» WHAT THIS TASK INVOLVES
Two lines in the listing below mark the span: one contains "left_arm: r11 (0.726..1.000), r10" and one contains "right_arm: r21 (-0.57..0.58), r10". Reproduce both of them and everything between, exactly.

┌─ DATA EXCERPTS

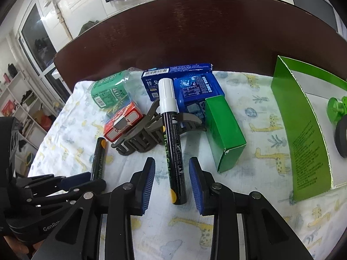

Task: Organize rigid objects
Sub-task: 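Grasp the blue-capped black marker with the left gripper while the right grasps the white-capped marker, then carry both markers with both grippers over the green box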

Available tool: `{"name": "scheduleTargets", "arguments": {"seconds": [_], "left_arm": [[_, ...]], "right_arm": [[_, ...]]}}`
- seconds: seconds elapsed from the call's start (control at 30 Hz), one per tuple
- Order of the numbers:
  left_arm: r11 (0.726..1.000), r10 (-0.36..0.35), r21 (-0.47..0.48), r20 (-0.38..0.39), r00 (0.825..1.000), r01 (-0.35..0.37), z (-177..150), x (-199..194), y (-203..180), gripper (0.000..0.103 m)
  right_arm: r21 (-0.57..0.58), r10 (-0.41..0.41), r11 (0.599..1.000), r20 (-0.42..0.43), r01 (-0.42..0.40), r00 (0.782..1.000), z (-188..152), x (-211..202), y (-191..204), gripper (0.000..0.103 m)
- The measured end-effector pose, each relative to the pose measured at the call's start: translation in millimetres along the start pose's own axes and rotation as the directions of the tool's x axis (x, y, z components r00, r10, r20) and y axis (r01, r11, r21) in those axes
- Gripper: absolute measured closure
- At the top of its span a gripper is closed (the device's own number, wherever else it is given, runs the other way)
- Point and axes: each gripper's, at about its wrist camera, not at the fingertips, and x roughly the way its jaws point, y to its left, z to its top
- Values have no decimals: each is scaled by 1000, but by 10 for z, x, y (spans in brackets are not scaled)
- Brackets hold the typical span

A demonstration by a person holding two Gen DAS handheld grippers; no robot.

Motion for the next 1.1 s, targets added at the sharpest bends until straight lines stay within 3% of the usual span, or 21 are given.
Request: {"name": "scheduleTargets", "arguments": {"seconds": [0.17, 0.23, 0.37, 0.53, 0.87, 1.1], "left_arm": [[998, 30, 51, 28, 999, -31, -11, -11, -91, 85], [998, 4, 55, 38, 999, -6, -10, -6, -82, 89], [998, -23, 55, 51, 998, 20, -56, -27, -93, 89], [997, -38, 69, 78, 996, 33, -65, -132, -189, 89], [997, -27, 78, 185, 982, 13, -187, -697, -251, 89], [986, -88, 162, 241, 967, 49, -24, -980, -740, 89]], "right_arm": [[-11, -18, 1000, 1, 18, 1000, 82, 173, 20, 70], [-5, -12, 1000, -15, 12, 1000, 93, 239, 14, 86], [40, 100, 994, -26, -98, 995, 64, 150, -52, 86], [30, 126, 992, 17, -127, 992, 29, -170, -89, 86], [28, 154, 987, 62, -156, 986, -42, -526, -188, 86], [51, 135, 988, 150, -144, 979, -27, -861, -380, 86]]}}
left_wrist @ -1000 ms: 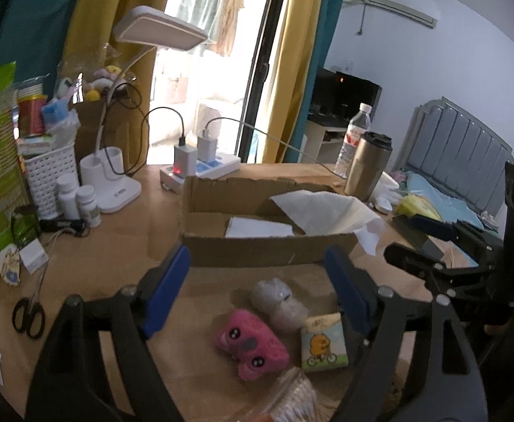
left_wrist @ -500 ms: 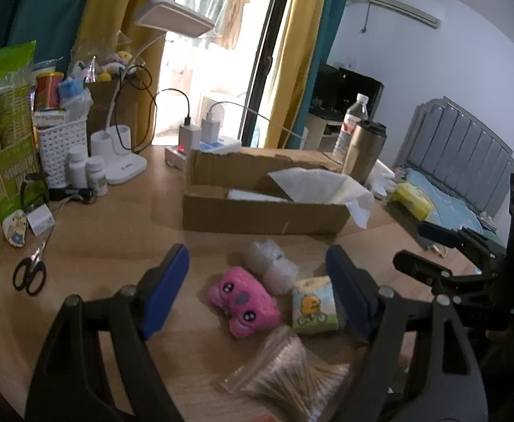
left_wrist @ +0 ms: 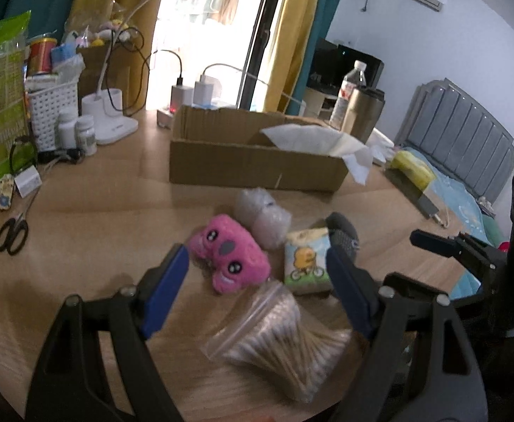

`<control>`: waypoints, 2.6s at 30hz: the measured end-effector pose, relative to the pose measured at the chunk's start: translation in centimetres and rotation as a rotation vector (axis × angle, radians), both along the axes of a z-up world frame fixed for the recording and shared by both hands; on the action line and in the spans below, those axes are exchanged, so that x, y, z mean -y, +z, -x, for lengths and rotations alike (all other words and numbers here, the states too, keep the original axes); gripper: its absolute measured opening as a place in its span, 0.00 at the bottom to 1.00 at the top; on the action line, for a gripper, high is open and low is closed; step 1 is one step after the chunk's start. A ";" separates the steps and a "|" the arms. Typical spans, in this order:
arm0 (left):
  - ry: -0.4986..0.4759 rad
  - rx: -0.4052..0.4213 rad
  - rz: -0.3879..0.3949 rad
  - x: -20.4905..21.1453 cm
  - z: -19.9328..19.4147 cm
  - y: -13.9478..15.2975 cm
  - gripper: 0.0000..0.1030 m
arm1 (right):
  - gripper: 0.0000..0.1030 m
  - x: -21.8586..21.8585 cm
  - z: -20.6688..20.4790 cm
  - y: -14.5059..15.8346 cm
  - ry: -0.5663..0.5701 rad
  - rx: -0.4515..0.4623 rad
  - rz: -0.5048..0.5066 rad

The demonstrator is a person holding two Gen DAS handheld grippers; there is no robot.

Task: Organize soft objects
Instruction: 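Lower the right gripper onto the brown teddy bear and grasp it, then grasp the cotton swab bag with the left gripper while the right lifts the bear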

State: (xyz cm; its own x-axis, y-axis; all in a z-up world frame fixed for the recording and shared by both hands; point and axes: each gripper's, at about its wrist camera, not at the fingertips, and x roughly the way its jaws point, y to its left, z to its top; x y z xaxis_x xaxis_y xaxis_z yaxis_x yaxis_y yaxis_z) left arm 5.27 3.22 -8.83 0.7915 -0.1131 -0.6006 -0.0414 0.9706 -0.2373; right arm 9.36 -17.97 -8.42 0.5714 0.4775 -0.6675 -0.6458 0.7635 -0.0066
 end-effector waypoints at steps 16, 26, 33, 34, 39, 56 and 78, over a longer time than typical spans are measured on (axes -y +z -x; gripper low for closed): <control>-0.052 -0.101 -0.002 1.7 0.2 -3.5 0.79 | 0.79 -0.1 2.0 -3.3 0.072 -0.083 0.066; -0.122 -0.148 0.000 2.8 -0.1 -4.6 0.79 | 0.66 0.5 1.8 -4.4 0.073 -0.119 0.094; -0.144 -0.177 -0.030 3.5 -0.4 -5.4 0.81 | 0.52 1.1 1.2 -4.7 0.039 -0.107 0.105; -0.148 -0.176 -0.043 3.6 -0.4 -5.4 0.81 | 0.52 1.3 1.1 -4.7 0.030 -0.106 0.103; -0.141 -0.183 -0.106 3.1 0.0 -5.4 0.83 | 0.49 2.0 0.6 -4.6 0.003 -0.100 0.087; -0.250 -0.189 -0.128 5.5 -0.2 -6.0 0.71 | 0.49 2.9 -0.4 -3.5 -0.041 -0.087 0.052; -0.258 -0.073 -0.079 4.4 0.7 -2.3 0.58 | 0.49 2.6 -0.9 -0.8 -0.049 -0.014 0.016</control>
State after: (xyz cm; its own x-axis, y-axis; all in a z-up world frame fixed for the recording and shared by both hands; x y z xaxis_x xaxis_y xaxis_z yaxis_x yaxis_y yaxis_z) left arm 4.58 -1.14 -11.16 0.6971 -0.2564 -0.6696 0.1957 0.9665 -0.1663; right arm 10.30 -20.55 -9.26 0.5845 0.4383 -0.6828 -0.6079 0.7940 -0.0107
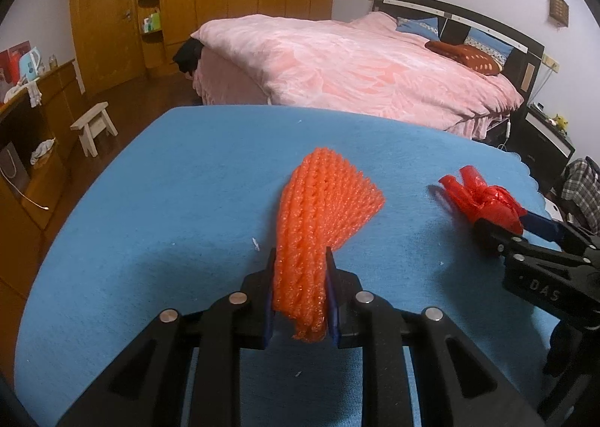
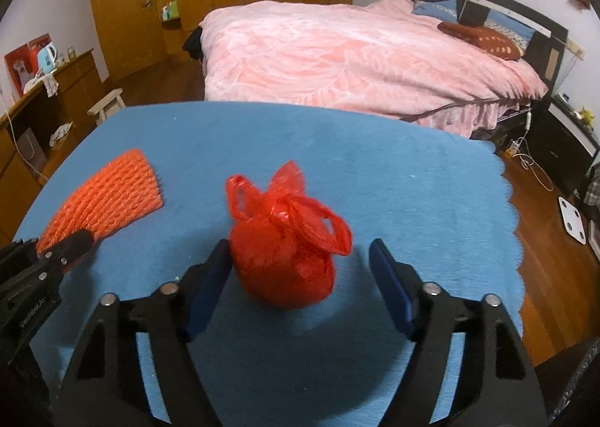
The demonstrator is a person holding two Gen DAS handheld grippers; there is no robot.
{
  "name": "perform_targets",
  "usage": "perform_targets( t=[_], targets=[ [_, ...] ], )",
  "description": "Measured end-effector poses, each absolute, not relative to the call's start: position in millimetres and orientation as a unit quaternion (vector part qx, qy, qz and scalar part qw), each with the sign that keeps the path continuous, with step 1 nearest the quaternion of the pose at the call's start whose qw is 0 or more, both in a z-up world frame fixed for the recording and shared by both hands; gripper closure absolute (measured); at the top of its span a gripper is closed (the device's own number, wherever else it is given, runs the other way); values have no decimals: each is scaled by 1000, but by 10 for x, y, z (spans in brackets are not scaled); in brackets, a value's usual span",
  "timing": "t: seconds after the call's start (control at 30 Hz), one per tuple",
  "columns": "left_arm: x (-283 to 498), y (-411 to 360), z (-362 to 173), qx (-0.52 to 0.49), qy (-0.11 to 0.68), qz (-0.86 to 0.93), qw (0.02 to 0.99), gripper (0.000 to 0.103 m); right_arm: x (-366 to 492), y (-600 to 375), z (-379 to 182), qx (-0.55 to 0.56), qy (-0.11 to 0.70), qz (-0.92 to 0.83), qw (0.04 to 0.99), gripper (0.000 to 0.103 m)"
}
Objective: Collect trash
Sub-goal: 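Grasp the red plastic bag with the right gripper while the left gripper holds the mesh pad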
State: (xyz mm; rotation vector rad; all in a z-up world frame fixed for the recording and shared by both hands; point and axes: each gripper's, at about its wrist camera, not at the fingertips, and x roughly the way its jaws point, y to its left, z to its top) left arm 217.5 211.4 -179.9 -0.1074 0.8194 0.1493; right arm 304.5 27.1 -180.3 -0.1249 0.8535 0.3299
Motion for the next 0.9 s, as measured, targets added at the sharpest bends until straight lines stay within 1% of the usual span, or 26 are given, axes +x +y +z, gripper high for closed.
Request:
perform_targets(
  t=[0.03,0.07,0.17,0.43,0.9],
  targets=[
    [2177,2119,-1804,-52,399,72,913,81,3050,279,-1813,-61,415,162,893,46],
    [2171,2113,-1808,-52,399,72,912,81,3056,285,-1822,-60,418,165,891,54],
    [2164,2107,-1808,-52,400,73,912,81,3043,275,-1820,-54,417,173,891,57],
    [2077,2029,-1716,-47,392,67,916,81,2859,189,-1731,-37,415,177,892,57],
    [1657,1677,-1420,-53,378,45,923,81,2305,-212,-1462,4,408,169,897,57]
  ],
)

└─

» EXPECTED ANSWER
  left_arm: r11 (0.726..1.000), r10 (-0.36..0.35), r21 (-0.47..0.48), r20 (-0.38..0.39), r00 (0.825..1.000), r01 (-0.35..0.37), z (-177..150), x (-199..194), y (-203..180), gripper (0.000..0.103 m)
  right_arm: r21 (-0.57..0.58), r10 (-0.41..0.41), r11 (0.599..1.000), r20 (-0.42..0.43), r01 (-0.42..0.40), r00 (0.782..1.000), z (-188..152), x (-211..202), y (-191..204), gripper (0.000..0.103 m)

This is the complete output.